Pots and Pans

Jul 14, 2005 00:04

I had a really good day today.

Yesterday we worked on the water complex liner, it was a lighter day and that was nice. We had the guys come, drop off the liner and pull it in, and we layed down the fabric on top and started cementing the fabrics/liners in place. Rock comes on Saturday. It's amazing how much work goes into something like this, but it'll be amazing to have it up and going after this weekend. No matter how you cut it, yesterday was huge.

And today, today just rocked. I got paid, and that was very nice, seeing as June's paycheck had to cover May, June, and July, so I've been a little out of money. But I got paid, so I visited Tiffany on her last day (my awesome bank manager, she's moving to the Beaverton branch) and I gave her a copy of Jillyn's CD. We talked some too, and that was good. It's one of my favorite things about Newberg, that you can go to your bank, and they all know you, and you know them, and you can hang out and laugh and have some good conversation with the manager in the lunch room because they're your friend too. I've always liked small towns. I also went grocery shopping, which felt so good after eating pasta for dinner every night for the last few weeks. I've got salad now, and bagels, and lunch meat, and cheese, and all sorts of good things. I also bought a cheese slicer, and the best part of today:

I bought a set of pots and pans!

My very own. I'm so thrilled, it's awesome. They're pretty cool, it's one of the big pots, a medium and a small and two skillets. After living on one pot and one skillet for awhile, this is a considerable upgrade. These are also finer quality, they're my style, they're slick and nifty, and they're mine! I also just got a lot done, which felt really good. We all have little errands we need to take care of, things we gotta do, well I basically took care of everything today, so I can breath easily again. I also met with Hansen, (my boss) and scoped out the next section of the project. It'll be much more fun than the swing stuff, because I get to play with Genuts and do some sprite action. I can't wait for the actual AI class in the spring when we get to use this stuff.

And Zach and Jen got married! Their wedding was really neat. I had Ben over for dinner tonight, I haven't seen him or talked to him in months, I was hoping Zach and Jen could come too, but they're still on their honeymoon. I wish Shanna could come too, but she's in Cali. I do miss those crazy lab friends, as much as I try not to spend all my time there, I do enjoy it. I get to call Amanda tomorrow too, and she's always a blessing to my soul, and I hang out with Jillyn on Friday, and she'll give me a haircut which is much needed, so I don't know how things can get much better.
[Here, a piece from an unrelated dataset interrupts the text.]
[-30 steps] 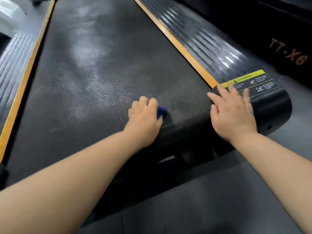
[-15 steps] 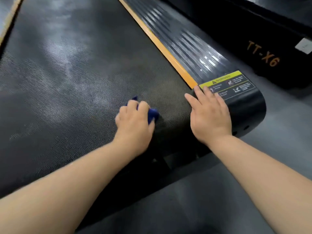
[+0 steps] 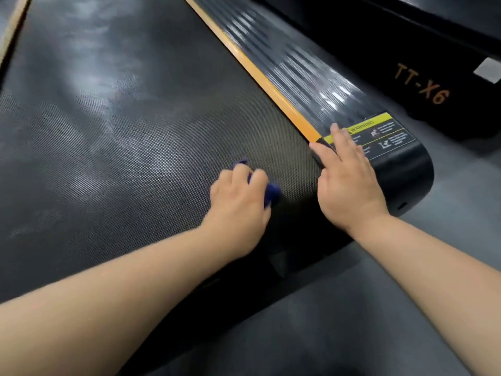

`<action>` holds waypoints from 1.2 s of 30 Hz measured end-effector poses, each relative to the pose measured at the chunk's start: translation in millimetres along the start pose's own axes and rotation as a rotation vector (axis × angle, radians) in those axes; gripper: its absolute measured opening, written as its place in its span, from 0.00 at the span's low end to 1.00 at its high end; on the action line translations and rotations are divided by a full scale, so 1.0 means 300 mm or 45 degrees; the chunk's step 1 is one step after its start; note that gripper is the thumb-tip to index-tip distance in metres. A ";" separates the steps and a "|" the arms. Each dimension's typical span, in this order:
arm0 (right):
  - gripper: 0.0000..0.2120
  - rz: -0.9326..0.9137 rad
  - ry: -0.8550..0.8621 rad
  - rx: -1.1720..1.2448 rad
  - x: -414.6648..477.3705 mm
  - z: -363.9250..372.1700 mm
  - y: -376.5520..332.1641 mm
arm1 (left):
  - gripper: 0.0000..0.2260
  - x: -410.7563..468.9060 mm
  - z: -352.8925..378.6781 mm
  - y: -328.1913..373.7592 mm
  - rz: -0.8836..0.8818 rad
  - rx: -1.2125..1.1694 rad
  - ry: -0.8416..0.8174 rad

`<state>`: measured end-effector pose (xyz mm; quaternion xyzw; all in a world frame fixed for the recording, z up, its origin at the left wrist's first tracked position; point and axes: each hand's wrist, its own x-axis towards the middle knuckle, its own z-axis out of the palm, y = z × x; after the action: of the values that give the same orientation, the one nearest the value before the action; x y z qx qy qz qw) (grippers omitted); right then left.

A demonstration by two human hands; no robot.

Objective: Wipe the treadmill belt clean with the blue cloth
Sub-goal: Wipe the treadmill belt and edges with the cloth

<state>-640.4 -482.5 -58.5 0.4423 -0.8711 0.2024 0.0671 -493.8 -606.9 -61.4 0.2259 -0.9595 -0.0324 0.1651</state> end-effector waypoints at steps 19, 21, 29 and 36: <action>0.26 0.112 0.169 -0.050 -0.022 0.014 0.135 | 0.15 0.174 0.036 0.078 0.026 -0.126 -0.227; 0.26 0.106 0.189 -0.055 -0.022 0.023 0.138 | 0.16 0.315 0.052 0.070 -0.150 -0.077 -0.278; 0.23 0.052 0.264 -0.043 -0.011 0.015 0.138 | 0.14 0.202 0.044 0.144 0.057 -0.099 -0.149; 0.21 0.166 0.337 0.037 0.076 -0.006 0.133 | 0.13 0.411 0.088 0.083 -0.154 0.072 -0.159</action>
<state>-685.9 -477.7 -62.0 0.3552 -0.8785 0.2755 0.1615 -617.1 -639.8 -45.5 0.2854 -0.9531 -0.0293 0.0962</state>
Really, I'm at a point of rebirth. The me that lived those first 18 or some odd years is dead, gone, something of the past. And the me I am now is not even really a newer better version of him, I'm really a new person altogether, above, beyond, and seperate from who I came from. It's like being born again, a new person, and learning and growing and discovering just like you're supposed to. These last few years have been hard, even these last few months, but oh I wouldn't trade it for the world. The path is hard, and sometimes I get discouraged, but it's nice, on those moments, to step back and take a look and really see where you're going, and where you've come from. Every day is new, it's so fresh in my life, I feel new, I feel replenished, better, restored, renewed, or even remade. It's in the little things, in watching Love Actually with Nicole, Amber, and Kiersten. It's in walking home, looking at the stars under the night air, able to dance in the intersection, because there's not a car in sight, only green lights all the way down. It's working at the farm, it's programming, it's writing. It's multicultural, it's living, breathing. There's life here, and in me, new life, new growth, new hope. It's not 'new' in the sense of replacing the void of what was missing, it's not fresh hope, it's new hope. It's something new, exciting, altogether different. I sit at the edge of discovering everything I am, of launching off, of doing everything I've ever wanted to. It's a quietness, a peace, and a subltle but powerful smile.

I think that's why the pots and pans are such a big thing. It's not about pots and pans, they're nice to cook in, but that's not what it's about. It's about me, it's about buying something that I like, something I want, It's about defining myself, taking hold of who I am and where I'm heading. It's about taking claim to who I'll be. It's about inventing myself, creating my style, and loving who I am. And it's really good. So was that spagetti I made tonight in them :)

Past a certain point, words fail, they trail off, they can't describe it. But my smile would, if you could see it. You'd see in my eyes, in my heart, in how I said hello, in how I hugged you and waved goodbye. You'd know. I'm a bad mask wearer anyway.

Take care friends, readers, and passerbys.